[[ Material to process, beginning ]]

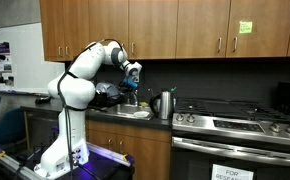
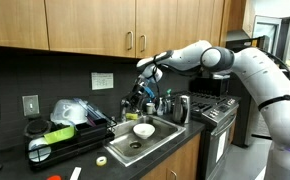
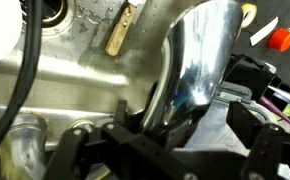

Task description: Move the faucet to the left

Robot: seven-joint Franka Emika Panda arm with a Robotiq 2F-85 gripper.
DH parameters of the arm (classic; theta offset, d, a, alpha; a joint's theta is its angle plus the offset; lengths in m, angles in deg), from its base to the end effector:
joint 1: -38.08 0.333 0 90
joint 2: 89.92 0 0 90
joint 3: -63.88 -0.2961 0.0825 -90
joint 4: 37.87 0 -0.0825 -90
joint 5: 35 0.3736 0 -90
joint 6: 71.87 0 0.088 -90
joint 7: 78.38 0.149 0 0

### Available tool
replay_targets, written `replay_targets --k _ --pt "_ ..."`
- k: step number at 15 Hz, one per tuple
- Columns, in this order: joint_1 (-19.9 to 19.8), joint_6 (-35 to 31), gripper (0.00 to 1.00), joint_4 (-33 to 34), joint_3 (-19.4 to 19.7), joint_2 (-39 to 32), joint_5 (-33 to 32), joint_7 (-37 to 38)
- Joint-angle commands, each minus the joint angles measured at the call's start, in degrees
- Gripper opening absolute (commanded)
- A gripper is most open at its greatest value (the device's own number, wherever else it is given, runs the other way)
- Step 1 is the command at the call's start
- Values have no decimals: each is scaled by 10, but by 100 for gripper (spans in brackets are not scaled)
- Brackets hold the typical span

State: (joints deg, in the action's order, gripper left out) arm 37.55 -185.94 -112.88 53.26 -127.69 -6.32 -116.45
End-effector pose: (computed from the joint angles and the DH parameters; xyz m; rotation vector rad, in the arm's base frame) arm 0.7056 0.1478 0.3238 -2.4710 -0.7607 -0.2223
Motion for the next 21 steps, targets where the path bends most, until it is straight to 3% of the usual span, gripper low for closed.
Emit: replay_targets --k 1,13,21 --pt "3 24 100 59 -24 -30 -11 27" --pt "-14 -19 100 -2 -22 -2 -7 46" --pt "-30 -133 100 -117 -27 47 0 27"
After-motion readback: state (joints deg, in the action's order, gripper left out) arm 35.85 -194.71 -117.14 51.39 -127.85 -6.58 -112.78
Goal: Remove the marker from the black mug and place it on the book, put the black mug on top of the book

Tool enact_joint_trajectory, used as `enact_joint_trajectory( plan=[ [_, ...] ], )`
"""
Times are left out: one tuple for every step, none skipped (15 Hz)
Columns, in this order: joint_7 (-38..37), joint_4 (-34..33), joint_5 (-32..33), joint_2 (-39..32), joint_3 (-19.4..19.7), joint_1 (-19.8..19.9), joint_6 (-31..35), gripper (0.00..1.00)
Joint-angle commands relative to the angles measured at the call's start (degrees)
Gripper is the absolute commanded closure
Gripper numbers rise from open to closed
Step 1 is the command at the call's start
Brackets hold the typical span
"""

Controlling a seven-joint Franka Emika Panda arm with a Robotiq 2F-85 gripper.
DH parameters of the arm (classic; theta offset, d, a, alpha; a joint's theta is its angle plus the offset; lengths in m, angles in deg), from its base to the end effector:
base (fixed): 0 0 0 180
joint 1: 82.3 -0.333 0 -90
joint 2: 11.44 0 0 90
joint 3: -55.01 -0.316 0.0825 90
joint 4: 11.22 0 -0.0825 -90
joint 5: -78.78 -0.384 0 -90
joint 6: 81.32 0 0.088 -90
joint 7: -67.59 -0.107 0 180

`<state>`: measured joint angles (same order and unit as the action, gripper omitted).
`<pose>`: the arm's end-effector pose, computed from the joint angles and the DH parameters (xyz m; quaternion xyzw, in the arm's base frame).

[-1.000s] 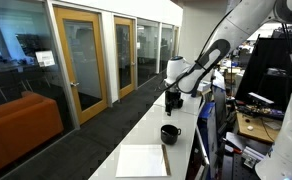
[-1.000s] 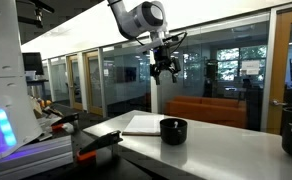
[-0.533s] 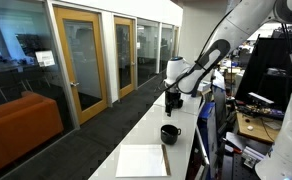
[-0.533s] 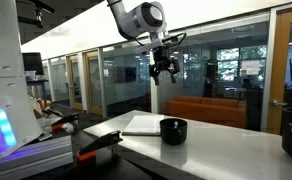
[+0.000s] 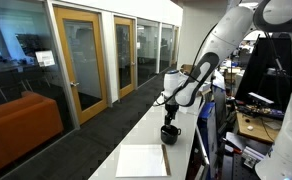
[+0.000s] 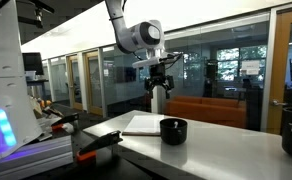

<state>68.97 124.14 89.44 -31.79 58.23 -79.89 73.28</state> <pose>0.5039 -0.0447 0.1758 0.9976 0.0490 -0.0131 0.0481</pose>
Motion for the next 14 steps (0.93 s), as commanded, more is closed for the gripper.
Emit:
enact_joint_trajectory(
  plan=[
    [6.45, -3.44, -4.67, -4.22, -2.61, 2.43, -0.06, 0.0],
    [7.59, -4.55, -5.46, -5.41, -2.78, 2.74, -0.31, 0.0],
    [8.56, -5.71, -6.04, -6.52, -2.84, 3.04, -0.55, 0.0],
    [9.19, -7.12, -6.29, -7.76, -2.66, 3.28, -0.75, 0.0],
    [9.82, -8.29, -6.29, -8.66, -2.52, 3.56, -0.99, 0.0],
    [9.92, -9.63, -5.95, -9.74, -2.08, 3.66, -1.07, 0.0],
    [10.03, -10.71, -5.8, -10.67, -1.88, 3.91, -1.06, 0.0],
    [10.02, -11.71, -5.59, -11.54, -1.64, 4.09, -1.14, 0.0],
    [9.98, -12.52, -5.33, -12.33, -1.34, 4.23, -1.09, 0.0],
    [9.94, -13.19, -5.14, -13.22, -1.08, 4.34, -0.97, 0.0],
    [10.19, -13.54, -5.02, -13.71, -0.79, 4.7, -0.99, 0.0],
    [11.17, -13.44, -4.95, -14.06, -0.48, 5.73, -0.79, 0.0],
    [11.45, -13.73, -4.84, -14.58, -0.16, 6.1, -0.82, 0.0],
    [11.85, -13.89, -4.74, -14.94, 0.2, 6.46, -1.0, 0.0]
  ],
)
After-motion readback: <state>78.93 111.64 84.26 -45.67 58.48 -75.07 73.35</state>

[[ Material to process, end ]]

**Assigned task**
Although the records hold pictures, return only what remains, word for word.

**Solution to this problem**
Task description: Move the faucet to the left

Robot: seven-joint Franka Emika Panda arm with a Robotiq 2F-85 gripper.
DH parameters of the arm (classic; theta offset, d, a, alpha; a joint's theta is its angle plus the offset; lengths in m, angles in deg), from its base to the end effector:
joint 1: -38.08 0.333 0 90
joint 2: 89.92 0 0 90
joint 3: -63.88 -0.2961 0.0825 -90
joint 4: 37.87 0 -0.0825 -90
joint 5: 35 0.3736 0 -90
joint 6: 71.87 0 0.088 -90
joint 7: 78.38 0.149 0 0

### Available tool
replay_targets, written `replay_targets --k _ --pt "_ ..."`
- k: step number at 15 Hz, one per tuple
- Columns, in this order: joint_1 (-19.9 to 19.8), joint_6 (-35 to 31), gripper (0.00 to 1.00), joint_4 (-33 to 34), joint_3 (-19.4 to 19.7), joint_2 (-39 to 32), joint_5 (-33 to 32), joint_7 (-37 to 38)
- Joint-angle commands, each minus the joint angles measured at the call's start, in degrees
- Gripper opening absolute (commanded)
- A gripper is most open at its greatest value (the device's own number, wherever else it is given, runs the other way)
- Step 1 is the command at the call's start
- Values have no decimals: each is scaled by 10, but by 100 for gripper (spans in brackets are not scaled)
- Brackets hold the typical span

State: (joints deg, in the action's order, gripper left out) arm 37.55 -185.94 -112.88 53.26 -127.69 -6.32 -116.45
End-effector pose: (computed from the joint angles and the DH parameters; xyz m; rotation vector rad, in the arm's base frame) arm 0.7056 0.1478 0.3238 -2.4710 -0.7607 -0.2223
Motion for the next 21 steps, targets where the path bends most, until it is straight to 3% of the usual span, gripper low for closed.
Emit: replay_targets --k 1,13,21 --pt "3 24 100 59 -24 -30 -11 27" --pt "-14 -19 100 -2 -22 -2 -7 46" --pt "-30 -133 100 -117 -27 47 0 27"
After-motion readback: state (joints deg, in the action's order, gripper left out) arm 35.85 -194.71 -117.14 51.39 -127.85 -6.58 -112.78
Goal: Remove the marker from the black mug and place it on the book, put the black mug on top of the book

Tool enact_joint_trajectory, used as `enact_joint_trajectory( plan=[ [_, ...] ], )`
"""
Times are left out: one tuple for every step, none skipped (15 Hz)
Columns, in this order: joint_7 (-38..37), joint_4 (-34..33), joint_5 (-32..33), joint_2 (-39..32), joint_3 (-19.4..19.7), joint_1 (-19.8..19.9), joint_6 (-31..35), gripper (0.00..1.00)
Joint-angle commands relative to the angles measured at the call's start (degrees)
Gripper is the absolute commanded closure
Gripper numbers rise from open to closed
Step 1 is the command at the call's start
Brackets hold the typical span
"""

Controlling a seven-joint Franka Emika Panda arm with a Robotiq 2F-85 gripper.
DH parameters of the arm (classic; theta offset, d, a, alpha; a joint's theta is its angle plus the offset; lengths in m, angles in deg), from its base to the end effector:
base (fixed): 0 0 0 180
joint 1: 82.3 -0.333 0 -90
joint 2: 11.44 0 0 90
joint 3: -55.01 -0.316 0.0825 90
joint 4: 11.22 0 -0.0825 -90
joint 5: -78.78 -0.384 0 -90
joint 6: 81.32 0 0.088 -90
joint 7: -67.59 -0.107 0 180

`<state>`: measured joint angles (same order and unit as the action, gripper omitted).
`<pose>`: the arm's end-effector pose, computed from the joint angles and the DH parameters (xyz m; quaternion xyzw, in the arm's base frame).

[-1.000s] 
[-1.000s] 
[-0.533s] 
[-0.533s] 
[+0.000s] 
[+0.000s] 

<state>68.97 124.14 89.44 -31.79 58.23 -79.89 73.28</state> <pose>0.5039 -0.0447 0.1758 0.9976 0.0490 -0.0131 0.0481</pose>
Motion for the next 14 steps (0.93 s), as commanded, more is closed for the gripper.
Emit:
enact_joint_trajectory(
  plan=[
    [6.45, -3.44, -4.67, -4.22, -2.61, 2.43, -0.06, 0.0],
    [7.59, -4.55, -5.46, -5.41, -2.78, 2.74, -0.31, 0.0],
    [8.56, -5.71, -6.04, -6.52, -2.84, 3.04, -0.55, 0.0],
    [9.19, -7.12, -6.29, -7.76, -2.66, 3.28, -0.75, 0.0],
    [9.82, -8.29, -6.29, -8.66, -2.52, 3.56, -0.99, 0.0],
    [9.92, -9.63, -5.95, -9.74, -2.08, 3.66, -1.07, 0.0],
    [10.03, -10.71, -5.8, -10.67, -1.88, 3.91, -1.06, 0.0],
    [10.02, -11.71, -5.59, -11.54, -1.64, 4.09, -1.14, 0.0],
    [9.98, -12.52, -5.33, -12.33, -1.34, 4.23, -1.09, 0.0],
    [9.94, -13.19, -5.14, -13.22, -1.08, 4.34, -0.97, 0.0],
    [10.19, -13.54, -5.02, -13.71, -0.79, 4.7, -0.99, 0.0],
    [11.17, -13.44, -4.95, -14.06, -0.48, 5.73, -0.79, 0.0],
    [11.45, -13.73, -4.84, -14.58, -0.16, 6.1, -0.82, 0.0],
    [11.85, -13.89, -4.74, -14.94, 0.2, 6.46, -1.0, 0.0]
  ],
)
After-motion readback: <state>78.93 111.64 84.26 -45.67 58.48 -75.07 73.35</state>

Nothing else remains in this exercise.